En uno de los cursos de don Marcelino a que asistí nos leyó (o declamó más bien) en clase —pues ello lo pedía— el prólogo de la Historia del levantamiento y guerra de Cataluña en tiempo de Felipe IV, de Melo, y su discurso de Pau Claris, y fue tal el efecto que aquella lectura —lectura es lección— nos produjo a los oyentes, que salimos a leer o releer a Melo y a comprar algunos —en librería de lance acaso— su maravilloso libro declamatorio. Y entonces comprendí algo que mi posterior experiencia docente me ha confirmado, y es que basta leer con sentido, entono y cariño un texto clásico para que quien lo oiga se dé clara cuenta de todo su contenido artístico. Hay quienes no se enteran de algo que han leído —y acaso varias veces, o a lo mejor, se lo saben de memoria pasiva— hasta que se lo han oído leer a lector recreador. Tal era don Marcelino. Lector, leyente —“lente” se le dice en Portugal— se le llamaba un tiempo al que llamamos hoy catedrático (de cátedra, que es cadera o asiento). Asiento de profesor oficial.

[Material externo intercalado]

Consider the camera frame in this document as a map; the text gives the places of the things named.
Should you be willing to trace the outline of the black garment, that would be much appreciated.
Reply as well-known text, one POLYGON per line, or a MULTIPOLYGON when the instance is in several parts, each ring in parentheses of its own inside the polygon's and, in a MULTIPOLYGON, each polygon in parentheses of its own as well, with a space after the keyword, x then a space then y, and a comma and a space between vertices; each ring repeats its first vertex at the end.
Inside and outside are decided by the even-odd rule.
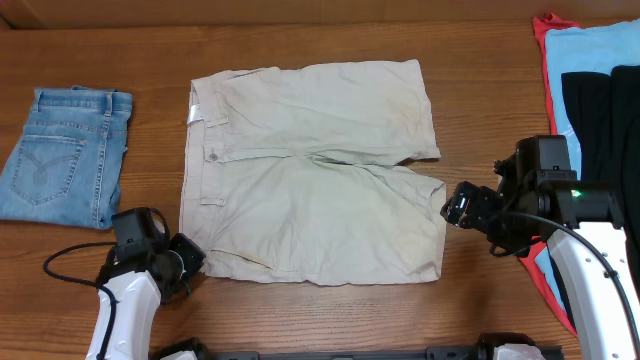
POLYGON ((639 284, 639 68, 561 75, 565 111, 581 148, 581 179, 606 182, 624 215, 632 279, 639 284))

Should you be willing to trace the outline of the beige cotton shorts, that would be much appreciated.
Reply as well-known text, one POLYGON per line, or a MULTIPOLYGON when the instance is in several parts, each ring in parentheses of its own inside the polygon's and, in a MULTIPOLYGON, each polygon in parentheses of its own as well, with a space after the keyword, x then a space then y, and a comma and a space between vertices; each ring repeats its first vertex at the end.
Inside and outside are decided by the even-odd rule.
POLYGON ((417 60, 194 79, 180 229, 211 277, 317 285, 439 279, 440 150, 417 60))

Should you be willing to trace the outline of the light blue t-shirt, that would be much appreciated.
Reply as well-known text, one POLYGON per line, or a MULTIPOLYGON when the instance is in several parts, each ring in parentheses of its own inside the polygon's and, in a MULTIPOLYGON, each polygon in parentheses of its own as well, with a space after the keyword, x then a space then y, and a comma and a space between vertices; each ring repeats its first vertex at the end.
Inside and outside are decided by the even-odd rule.
POLYGON ((532 24, 543 57, 551 131, 566 138, 571 168, 582 180, 581 148, 565 111, 561 75, 568 72, 610 74, 617 66, 639 68, 639 22, 581 28, 550 14, 533 19, 532 24))

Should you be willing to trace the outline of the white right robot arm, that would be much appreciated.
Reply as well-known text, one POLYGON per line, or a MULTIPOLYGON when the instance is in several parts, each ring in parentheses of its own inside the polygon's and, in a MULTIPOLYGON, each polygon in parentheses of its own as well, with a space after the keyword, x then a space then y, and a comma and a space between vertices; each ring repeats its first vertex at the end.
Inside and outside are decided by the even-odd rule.
POLYGON ((545 181, 511 199, 461 182, 444 203, 447 223, 486 235, 495 257, 547 246, 586 359, 639 356, 639 300, 626 265, 616 198, 602 184, 545 181))

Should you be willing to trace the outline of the folded blue denim jeans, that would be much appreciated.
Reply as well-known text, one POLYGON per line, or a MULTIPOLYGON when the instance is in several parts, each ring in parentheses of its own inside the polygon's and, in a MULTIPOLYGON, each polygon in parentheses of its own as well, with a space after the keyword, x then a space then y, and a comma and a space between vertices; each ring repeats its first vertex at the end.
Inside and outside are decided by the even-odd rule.
POLYGON ((1 218, 110 228, 132 112, 114 89, 37 88, 1 174, 1 218))

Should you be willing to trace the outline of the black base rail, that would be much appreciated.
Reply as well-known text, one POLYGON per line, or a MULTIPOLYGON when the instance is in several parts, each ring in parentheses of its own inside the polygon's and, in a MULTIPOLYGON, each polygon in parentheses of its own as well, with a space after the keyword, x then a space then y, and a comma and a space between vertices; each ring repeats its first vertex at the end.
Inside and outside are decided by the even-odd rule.
POLYGON ((561 346, 537 345, 522 333, 485 333, 472 345, 431 345, 424 350, 297 352, 266 354, 256 351, 218 352, 190 338, 152 353, 149 359, 210 360, 564 360, 561 346))

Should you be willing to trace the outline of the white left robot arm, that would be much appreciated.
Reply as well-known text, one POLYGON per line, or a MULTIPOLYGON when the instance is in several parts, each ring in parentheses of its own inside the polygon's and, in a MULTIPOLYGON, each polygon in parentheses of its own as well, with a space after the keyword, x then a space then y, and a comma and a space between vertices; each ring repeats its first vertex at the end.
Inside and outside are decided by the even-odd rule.
POLYGON ((199 272, 205 253, 181 233, 172 239, 119 240, 97 278, 100 309, 88 359, 147 359, 160 305, 199 272))

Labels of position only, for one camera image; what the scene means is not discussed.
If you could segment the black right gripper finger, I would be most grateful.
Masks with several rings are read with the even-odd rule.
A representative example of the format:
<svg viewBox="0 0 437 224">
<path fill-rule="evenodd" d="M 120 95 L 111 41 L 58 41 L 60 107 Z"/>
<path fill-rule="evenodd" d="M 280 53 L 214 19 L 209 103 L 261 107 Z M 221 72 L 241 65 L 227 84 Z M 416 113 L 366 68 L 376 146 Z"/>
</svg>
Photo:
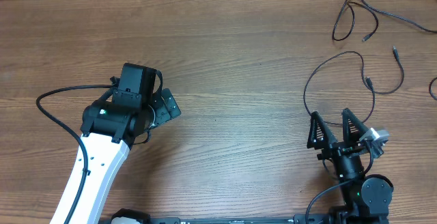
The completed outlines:
<svg viewBox="0 0 437 224">
<path fill-rule="evenodd" d="M 331 148 L 338 140 L 317 111 L 311 114 L 307 148 L 321 150 Z"/>
<path fill-rule="evenodd" d="M 342 111 L 343 141 L 358 142 L 369 128 L 348 108 Z"/>
</svg>

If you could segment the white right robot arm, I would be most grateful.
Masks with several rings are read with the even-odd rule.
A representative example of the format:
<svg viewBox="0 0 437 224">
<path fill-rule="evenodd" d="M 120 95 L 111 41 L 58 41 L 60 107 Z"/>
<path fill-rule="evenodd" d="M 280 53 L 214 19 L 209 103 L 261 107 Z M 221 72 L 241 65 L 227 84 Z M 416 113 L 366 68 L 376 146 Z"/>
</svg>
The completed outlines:
<svg viewBox="0 0 437 224">
<path fill-rule="evenodd" d="M 385 176 L 369 174 L 375 159 L 384 154 L 387 130 L 369 128 L 349 109 L 342 111 L 343 140 L 338 141 L 321 115 L 311 114 L 307 147 L 319 150 L 318 160 L 333 164 L 338 183 L 317 194 L 307 206 L 305 223 L 388 223 L 394 186 Z M 325 194 L 339 189 L 342 206 L 312 217 L 311 208 Z"/>
</svg>

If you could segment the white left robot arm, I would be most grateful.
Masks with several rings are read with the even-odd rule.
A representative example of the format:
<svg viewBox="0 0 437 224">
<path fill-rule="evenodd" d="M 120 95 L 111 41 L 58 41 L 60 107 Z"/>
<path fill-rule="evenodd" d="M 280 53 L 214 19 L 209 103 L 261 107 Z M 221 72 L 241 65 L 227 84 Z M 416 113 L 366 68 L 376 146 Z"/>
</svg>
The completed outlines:
<svg viewBox="0 0 437 224">
<path fill-rule="evenodd" d="M 97 223 L 117 172 L 141 135 L 181 111 L 169 89 L 155 87 L 159 70 L 124 64 L 106 92 L 85 108 L 78 152 L 51 223 Z"/>
</svg>

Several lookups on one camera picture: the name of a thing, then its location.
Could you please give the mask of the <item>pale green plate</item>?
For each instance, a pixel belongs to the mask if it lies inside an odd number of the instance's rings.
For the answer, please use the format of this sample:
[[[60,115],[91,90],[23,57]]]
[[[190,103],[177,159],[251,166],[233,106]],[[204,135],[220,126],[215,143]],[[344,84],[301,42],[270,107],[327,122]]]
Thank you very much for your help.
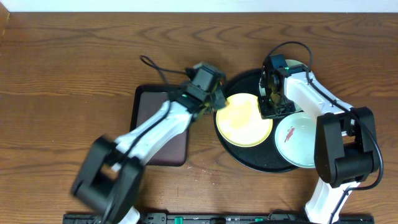
[[[275,145],[280,155],[294,166],[315,168],[315,122],[304,112],[291,114],[277,125]]]
[[[307,68],[307,66],[304,65],[302,62],[299,62],[299,61],[296,61],[296,60],[286,59],[286,62],[287,62],[288,68],[284,69],[284,74],[283,74],[283,76],[284,76],[283,83],[284,84],[285,84],[285,79],[288,76],[291,76],[293,73],[304,72],[304,71],[306,71],[306,68]],[[295,106],[297,108],[297,112],[302,112],[301,107],[299,107],[299,105],[296,104],[296,103],[294,103],[294,104],[295,104]]]

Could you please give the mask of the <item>yellow plate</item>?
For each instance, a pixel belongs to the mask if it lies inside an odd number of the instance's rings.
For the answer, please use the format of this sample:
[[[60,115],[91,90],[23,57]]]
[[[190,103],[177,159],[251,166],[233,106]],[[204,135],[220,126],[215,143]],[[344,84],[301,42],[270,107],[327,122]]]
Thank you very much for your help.
[[[272,119],[263,119],[258,97],[237,93],[227,97],[227,105],[216,112],[216,129],[227,142],[239,147],[253,147],[271,134]]]

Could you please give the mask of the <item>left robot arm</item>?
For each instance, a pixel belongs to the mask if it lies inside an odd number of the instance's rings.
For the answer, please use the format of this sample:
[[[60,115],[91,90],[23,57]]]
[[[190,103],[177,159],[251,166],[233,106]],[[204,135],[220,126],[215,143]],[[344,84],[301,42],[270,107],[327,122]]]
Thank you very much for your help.
[[[197,75],[167,87],[167,100],[147,121],[113,141],[99,137],[72,185],[72,195],[93,209],[101,223],[122,223],[133,208],[145,166],[172,138],[208,109],[225,106],[223,77]]]

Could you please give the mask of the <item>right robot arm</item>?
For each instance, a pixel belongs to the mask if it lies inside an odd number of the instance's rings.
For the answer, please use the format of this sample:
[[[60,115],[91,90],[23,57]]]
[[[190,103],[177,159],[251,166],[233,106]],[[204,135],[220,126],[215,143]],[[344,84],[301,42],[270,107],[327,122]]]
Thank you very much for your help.
[[[269,54],[261,68],[259,110],[264,119],[286,119],[303,111],[315,122],[313,151],[319,180],[304,210],[312,223],[335,223],[353,191],[374,172],[384,171],[376,141],[374,115],[355,108],[329,92],[315,78],[310,65]]]

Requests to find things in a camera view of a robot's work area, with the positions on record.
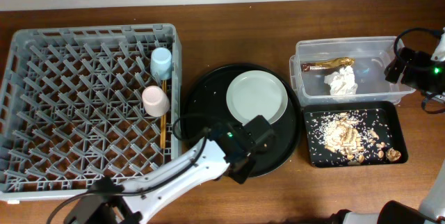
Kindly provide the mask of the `grey round plate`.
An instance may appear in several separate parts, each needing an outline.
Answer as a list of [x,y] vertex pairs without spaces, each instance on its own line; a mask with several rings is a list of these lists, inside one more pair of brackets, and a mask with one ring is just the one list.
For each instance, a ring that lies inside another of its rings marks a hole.
[[284,115],[288,95],[284,84],[275,75],[252,70],[238,75],[229,84],[226,103],[231,115],[242,124],[258,115],[273,124]]

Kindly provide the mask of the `pink plastic cup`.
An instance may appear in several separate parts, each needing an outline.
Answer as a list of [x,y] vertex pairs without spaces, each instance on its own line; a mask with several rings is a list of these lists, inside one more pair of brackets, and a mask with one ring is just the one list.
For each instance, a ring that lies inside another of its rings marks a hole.
[[152,117],[165,115],[170,108],[170,100],[158,86],[148,86],[142,93],[145,111]]

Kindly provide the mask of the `blue plastic cup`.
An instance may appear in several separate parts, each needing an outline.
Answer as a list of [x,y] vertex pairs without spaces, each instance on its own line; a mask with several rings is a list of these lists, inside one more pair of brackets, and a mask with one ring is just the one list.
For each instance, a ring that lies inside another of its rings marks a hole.
[[172,76],[172,53],[165,47],[158,47],[151,53],[150,72],[160,80]]

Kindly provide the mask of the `white tissue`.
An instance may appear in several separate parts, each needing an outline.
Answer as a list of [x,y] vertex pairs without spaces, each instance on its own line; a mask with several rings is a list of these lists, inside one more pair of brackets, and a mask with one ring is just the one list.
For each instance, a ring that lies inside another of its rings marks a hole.
[[358,87],[351,66],[342,67],[338,72],[325,76],[324,83],[330,87],[333,96],[355,95]]

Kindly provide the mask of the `gold snack wrapper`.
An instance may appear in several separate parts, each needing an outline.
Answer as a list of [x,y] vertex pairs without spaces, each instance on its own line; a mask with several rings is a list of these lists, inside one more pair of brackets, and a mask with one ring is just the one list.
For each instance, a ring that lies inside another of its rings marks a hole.
[[341,57],[326,61],[319,61],[314,63],[302,63],[301,69],[303,72],[313,71],[313,70],[328,70],[341,66],[351,66],[355,63],[353,58]]

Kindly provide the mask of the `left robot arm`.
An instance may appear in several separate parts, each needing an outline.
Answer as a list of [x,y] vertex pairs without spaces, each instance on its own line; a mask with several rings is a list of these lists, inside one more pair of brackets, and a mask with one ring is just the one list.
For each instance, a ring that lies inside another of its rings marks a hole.
[[195,145],[159,169],[115,184],[96,181],[85,193],[66,200],[75,203],[64,223],[147,223],[162,208],[189,190],[227,176],[243,184],[264,153],[274,131],[261,115],[240,125],[216,120],[192,137]]

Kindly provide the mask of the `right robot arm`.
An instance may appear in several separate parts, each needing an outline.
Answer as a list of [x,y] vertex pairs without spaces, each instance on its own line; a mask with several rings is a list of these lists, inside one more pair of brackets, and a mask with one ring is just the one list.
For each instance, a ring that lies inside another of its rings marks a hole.
[[[408,33],[421,31],[439,40],[433,54],[413,51],[407,47],[399,48],[398,41]],[[401,77],[401,83],[420,90],[425,98],[421,108],[428,114],[440,114],[444,109],[429,111],[427,103],[434,99],[444,99],[444,29],[433,30],[413,28],[398,35],[393,45],[395,61],[385,70],[386,80],[394,83]],[[444,222],[444,168],[427,197],[418,209],[413,209],[394,200],[387,202],[377,214],[358,214],[342,209],[331,215],[324,223],[443,223]]]

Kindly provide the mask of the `grey plastic dishwasher rack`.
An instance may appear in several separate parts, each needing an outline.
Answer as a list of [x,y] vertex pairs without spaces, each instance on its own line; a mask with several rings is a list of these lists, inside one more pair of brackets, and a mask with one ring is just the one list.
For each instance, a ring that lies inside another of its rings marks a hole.
[[[151,53],[172,53],[166,147],[142,93],[159,84]],[[1,199],[59,200],[102,177],[139,177],[182,153],[181,43],[171,24],[22,29],[1,80]]]

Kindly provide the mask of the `round black serving tray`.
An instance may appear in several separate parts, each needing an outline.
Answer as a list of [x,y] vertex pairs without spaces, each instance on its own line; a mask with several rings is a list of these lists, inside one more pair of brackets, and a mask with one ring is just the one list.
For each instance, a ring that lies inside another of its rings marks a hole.
[[271,124],[275,133],[272,146],[268,148],[266,153],[256,155],[257,164],[250,176],[258,177],[274,171],[285,163],[293,154],[301,139],[302,114],[300,102],[290,85],[281,77],[264,67],[254,64],[232,64],[219,67],[197,81],[185,99],[185,104],[181,107],[181,113],[183,115],[202,113],[239,123],[227,108],[226,93],[229,84],[235,77],[252,70],[266,71],[275,75],[284,84],[288,95],[288,105],[284,115],[277,122]]

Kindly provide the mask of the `clear plastic bin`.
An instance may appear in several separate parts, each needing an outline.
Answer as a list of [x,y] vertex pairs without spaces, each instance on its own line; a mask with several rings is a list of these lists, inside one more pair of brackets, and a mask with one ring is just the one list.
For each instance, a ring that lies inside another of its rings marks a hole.
[[[385,80],[384,70],[395,59],[394,36],[333,38],[303,40],[297,43],[296,53],[290,57],[290,81],[301,106],[348,102],[400,102],[415,89]],[[353,71],[357,92],[354,95],[334,96],[324,82],[336,70],[303,72],[303,63],[329,61],[349,57],[355,60]]]

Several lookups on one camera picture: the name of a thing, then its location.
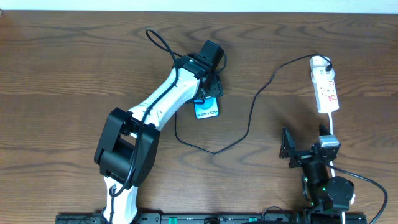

Siendo, lectores, el que esto escribe o dice presidente del Consejo Nacional de Cultura al tratarse de formar expediente a un catedrático ya difunto, uno de los cargos que se le hacía era el de que un profesor universitario —¡ahí es nada!— se limitaba casi a leer desde su asiento un libro. “Si el libro es bueno y lo lee bien, hace más y mejor que la mayoría de los catedráticos (asentados) de conferencia”, hube de decir... Pedantería suponer que un asentado universitario es más que un dómine de párvulos y pedantería suponer que haya nada más fundamental que lo elemental. Maestro de escuela que leyendo sepa hacer llorar, y reír, y sentir, e imaginar, y pensar a párvulos es maestro de enseñanza maestra, de obra maestra y prima.
¡Leer! No recitar con uno u otro sonsonete. Como el de esos abominables recitadores y recitadoras. A los que se les da a leer en voz alta algo que no se sepan de memoria y es un desastre.
¡Lectores de español! ¡Qué falta nos hacen en las escuelas de todos los grados! Lectores que enseñen a leer español a los niños y a los grandes de España; lectores que hagan sentir el milagro permanente de nuestra lengua madre —madre e hija nuestra—, que les enseñen a re-crearse en ella para poder re-crearla. O conservarla, ya que, como decían los teólogos escolásticos, la conservación es una creación continua, una re-creación. Y lectores de español para fuera de España. Algunos andan por el extranjero sin la debida protección de nuestro Gobierno —los que lo merezcan—, y en esto me he de ocupar otro día. Lectores que están contribuyendo a la mejoría de nuestra estimación entre otros pueblos.
Levanta el ánimo notar que se vayan preparando lectores de español, que lo lean para enseñar a leerlo. Cuando el cogollo de nuestro patrimonio espiritual: la lengua, con todo lo que ella consigo lleva, esté en tales ánimos piadosos, de verdadera piedad patriótica, España, nuestra España, se conservará, seguirá creándose, pues se oirá la voz íntima de las entrañas de su habla.